#### Entries taken from a collection
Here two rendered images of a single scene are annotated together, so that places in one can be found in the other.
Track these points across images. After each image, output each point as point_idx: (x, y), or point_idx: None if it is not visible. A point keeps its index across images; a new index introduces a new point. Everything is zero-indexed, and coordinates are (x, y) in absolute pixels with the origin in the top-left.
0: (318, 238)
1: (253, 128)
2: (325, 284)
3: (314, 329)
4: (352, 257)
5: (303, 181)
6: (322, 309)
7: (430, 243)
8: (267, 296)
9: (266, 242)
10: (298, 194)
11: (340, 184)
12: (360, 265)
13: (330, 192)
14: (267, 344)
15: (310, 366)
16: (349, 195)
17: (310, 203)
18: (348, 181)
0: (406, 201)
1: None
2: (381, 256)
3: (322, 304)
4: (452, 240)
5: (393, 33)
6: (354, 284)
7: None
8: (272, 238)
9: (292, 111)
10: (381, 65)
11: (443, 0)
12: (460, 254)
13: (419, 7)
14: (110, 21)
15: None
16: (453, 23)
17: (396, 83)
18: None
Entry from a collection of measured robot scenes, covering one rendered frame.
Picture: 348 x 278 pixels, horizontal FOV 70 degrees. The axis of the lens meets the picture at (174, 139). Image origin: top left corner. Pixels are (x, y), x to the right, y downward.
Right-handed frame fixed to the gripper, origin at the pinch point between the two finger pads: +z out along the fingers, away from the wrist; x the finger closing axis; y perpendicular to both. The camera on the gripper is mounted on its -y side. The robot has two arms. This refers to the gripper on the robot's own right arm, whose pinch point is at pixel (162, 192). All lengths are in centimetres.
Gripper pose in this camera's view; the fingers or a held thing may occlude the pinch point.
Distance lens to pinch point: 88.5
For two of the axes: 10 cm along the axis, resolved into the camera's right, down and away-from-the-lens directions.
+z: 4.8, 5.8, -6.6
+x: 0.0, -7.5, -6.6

#### Exercise prompt
Quote the data above from the line containing "10: (298, 194)" to the line containing "17: (310, 203)", inclusive, and stop.

#### Exercise result
10: (298, 194)
11: (340, 184)
12: (360, 265)
13: (330, 192)
14: (267, 344)
15: (310, 366)
16: (349, 195)
17: (310, 203)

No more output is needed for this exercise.